- Original French theatrical release poster
- Directed by: Jean-Pierre Mocky
- Written by: Jean-Pierre Mocky Jean-Claude Romer Patrick Granier Scott Baker Suzy Baker
- Produced by: Jean-Pierre Mocky
- Starring: Marie-José Nat Jean-Pierre Mocky Nino Ferrer Marisa Muxen
- Cinematography: Edmond Richard
- Edited by: Jean-Pierre Mocky Catherine Renault
- Music by: Nino Ferrer
- Production companies: Films A2 M. Films
- Distributed by: Coline Océanic Films
- Release date: 24 February 1982;
- Running time: 88 minutes
- Country: France
- Language: French

= Litan (film) =

Litan is a 1982 French horror film produced, edited and directed by Jean-Pierre Mocky and co-written with Jean-Claude Romer. It stars Marie-José Nat, Jean-Pierre Mocky, Nino Ferrer, and Marisa Muxen.

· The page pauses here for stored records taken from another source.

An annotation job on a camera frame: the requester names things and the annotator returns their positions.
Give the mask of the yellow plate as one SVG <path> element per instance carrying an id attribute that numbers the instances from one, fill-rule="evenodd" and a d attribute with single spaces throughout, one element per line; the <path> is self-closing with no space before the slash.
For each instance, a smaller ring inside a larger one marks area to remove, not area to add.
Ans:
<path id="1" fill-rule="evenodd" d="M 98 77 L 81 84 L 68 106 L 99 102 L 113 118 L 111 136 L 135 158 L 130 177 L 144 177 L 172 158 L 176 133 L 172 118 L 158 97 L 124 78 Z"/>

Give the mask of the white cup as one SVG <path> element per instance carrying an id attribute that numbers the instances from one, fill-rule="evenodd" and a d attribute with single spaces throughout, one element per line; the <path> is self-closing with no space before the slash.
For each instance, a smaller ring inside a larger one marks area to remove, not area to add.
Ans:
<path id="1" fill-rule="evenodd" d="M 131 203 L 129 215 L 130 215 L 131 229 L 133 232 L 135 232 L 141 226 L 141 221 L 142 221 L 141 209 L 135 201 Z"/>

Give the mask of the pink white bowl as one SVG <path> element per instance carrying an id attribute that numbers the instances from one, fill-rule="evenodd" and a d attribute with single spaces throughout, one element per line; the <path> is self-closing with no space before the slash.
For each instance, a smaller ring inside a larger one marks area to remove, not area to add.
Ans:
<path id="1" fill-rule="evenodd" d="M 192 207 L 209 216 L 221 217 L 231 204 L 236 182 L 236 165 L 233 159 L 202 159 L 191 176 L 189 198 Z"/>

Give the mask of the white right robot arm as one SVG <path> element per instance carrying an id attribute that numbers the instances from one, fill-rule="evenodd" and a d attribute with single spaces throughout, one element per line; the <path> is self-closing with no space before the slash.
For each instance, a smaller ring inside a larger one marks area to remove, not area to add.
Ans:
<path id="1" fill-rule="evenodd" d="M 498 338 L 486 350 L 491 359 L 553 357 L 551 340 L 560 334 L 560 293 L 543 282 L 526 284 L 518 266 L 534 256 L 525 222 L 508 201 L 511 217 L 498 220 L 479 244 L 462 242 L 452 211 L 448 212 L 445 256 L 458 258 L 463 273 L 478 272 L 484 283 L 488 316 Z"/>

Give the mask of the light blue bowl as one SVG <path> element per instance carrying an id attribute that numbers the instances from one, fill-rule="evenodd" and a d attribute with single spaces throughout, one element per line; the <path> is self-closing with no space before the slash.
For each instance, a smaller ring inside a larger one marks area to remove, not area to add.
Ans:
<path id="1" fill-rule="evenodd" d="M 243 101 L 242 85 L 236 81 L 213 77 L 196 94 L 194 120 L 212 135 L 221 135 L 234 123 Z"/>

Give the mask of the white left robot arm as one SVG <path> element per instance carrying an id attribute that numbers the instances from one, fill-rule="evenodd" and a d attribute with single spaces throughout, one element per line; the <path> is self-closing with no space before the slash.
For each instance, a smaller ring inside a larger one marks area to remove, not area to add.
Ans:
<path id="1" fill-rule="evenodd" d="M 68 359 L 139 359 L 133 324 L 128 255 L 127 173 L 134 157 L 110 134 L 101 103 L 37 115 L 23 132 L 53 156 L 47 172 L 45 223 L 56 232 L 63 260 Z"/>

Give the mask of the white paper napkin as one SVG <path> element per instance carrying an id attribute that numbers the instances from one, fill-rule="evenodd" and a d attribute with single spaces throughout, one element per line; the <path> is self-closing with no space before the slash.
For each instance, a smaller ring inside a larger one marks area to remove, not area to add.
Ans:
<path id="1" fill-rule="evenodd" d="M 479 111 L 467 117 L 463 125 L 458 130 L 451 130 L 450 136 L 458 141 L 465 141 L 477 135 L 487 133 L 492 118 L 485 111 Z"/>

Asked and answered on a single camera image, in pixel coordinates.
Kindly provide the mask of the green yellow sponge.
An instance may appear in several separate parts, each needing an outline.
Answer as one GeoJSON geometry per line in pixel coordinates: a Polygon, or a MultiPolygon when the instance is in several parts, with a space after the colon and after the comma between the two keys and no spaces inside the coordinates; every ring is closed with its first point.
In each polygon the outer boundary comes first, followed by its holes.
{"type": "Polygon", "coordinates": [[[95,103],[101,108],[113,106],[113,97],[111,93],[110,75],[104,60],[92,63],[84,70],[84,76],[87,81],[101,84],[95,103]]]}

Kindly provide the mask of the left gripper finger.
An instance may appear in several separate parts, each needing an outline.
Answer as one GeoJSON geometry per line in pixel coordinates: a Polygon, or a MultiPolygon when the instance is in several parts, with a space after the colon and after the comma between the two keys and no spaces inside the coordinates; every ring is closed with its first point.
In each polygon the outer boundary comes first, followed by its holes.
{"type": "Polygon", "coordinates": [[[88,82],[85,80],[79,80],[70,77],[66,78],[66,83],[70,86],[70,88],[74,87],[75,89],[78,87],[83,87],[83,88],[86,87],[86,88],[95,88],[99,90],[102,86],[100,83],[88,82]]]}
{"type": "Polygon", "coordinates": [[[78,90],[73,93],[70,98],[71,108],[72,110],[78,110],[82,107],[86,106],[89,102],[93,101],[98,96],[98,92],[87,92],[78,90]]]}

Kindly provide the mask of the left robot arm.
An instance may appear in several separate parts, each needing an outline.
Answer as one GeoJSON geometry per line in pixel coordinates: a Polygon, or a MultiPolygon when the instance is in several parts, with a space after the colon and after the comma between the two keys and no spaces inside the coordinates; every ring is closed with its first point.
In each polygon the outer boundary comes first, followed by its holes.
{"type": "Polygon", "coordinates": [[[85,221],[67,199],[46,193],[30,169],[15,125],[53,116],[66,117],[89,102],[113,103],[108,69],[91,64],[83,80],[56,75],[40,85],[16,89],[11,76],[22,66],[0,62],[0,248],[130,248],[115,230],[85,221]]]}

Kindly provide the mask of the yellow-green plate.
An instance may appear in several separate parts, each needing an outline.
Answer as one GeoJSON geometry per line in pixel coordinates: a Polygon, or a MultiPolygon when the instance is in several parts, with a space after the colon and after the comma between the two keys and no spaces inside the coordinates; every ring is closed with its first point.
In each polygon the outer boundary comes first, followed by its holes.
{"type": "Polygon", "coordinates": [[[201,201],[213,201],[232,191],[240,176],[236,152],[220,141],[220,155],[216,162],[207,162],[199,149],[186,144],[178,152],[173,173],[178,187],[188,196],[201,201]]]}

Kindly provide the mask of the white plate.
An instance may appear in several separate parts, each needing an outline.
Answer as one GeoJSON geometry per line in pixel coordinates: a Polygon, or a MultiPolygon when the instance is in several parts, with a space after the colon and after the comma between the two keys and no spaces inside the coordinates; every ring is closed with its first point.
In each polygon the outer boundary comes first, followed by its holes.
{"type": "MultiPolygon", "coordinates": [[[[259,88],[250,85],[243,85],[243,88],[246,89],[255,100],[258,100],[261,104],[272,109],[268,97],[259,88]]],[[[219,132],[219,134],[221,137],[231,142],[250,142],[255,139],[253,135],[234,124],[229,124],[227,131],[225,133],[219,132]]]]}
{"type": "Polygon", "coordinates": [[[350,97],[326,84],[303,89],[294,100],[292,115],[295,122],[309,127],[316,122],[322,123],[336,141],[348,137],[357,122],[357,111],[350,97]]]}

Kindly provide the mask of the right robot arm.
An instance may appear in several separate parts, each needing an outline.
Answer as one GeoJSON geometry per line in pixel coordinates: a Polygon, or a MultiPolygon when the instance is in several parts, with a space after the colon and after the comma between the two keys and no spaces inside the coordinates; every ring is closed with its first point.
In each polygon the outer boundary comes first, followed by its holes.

“Litan” is also recognised under alternate titles, including “La cité des spectres verts” and “Le voleur de visages,” which may vary by region.

== Plot summary ==
A young couple passes through the village of Litan as the locals hold a Festival of the Dead. As the festival progresses, strange, and eerie events occur that reveals something sinister at work. Fearing for their lives, the couple decided to flee the village before they too become overtaken by the dark implications of the celebration and become shadows of their former selves.

== Cast ==
- Marie-José Nat - Nora
- Jean-Pierre Mocky - Jock
- Nino Ferrer - Le docteur Steve Julien
- Marisa Muxen - Estelle Servais
- Bill Dunn - Cornell
- Georges Wod - Bohr
- Dominique Zardi - Le chef des fous

==Release==
Litan, was released in France on February 24, 1982. The film was recently re-released in a 4K restoration on May 4, 2022.

==Reception==

===Awards and nominations===
Litan won the Critics Award at the Avoriaz Fantastic Film Festival. It also won the award for Best Screenplay at the Catalonian International Film Festival.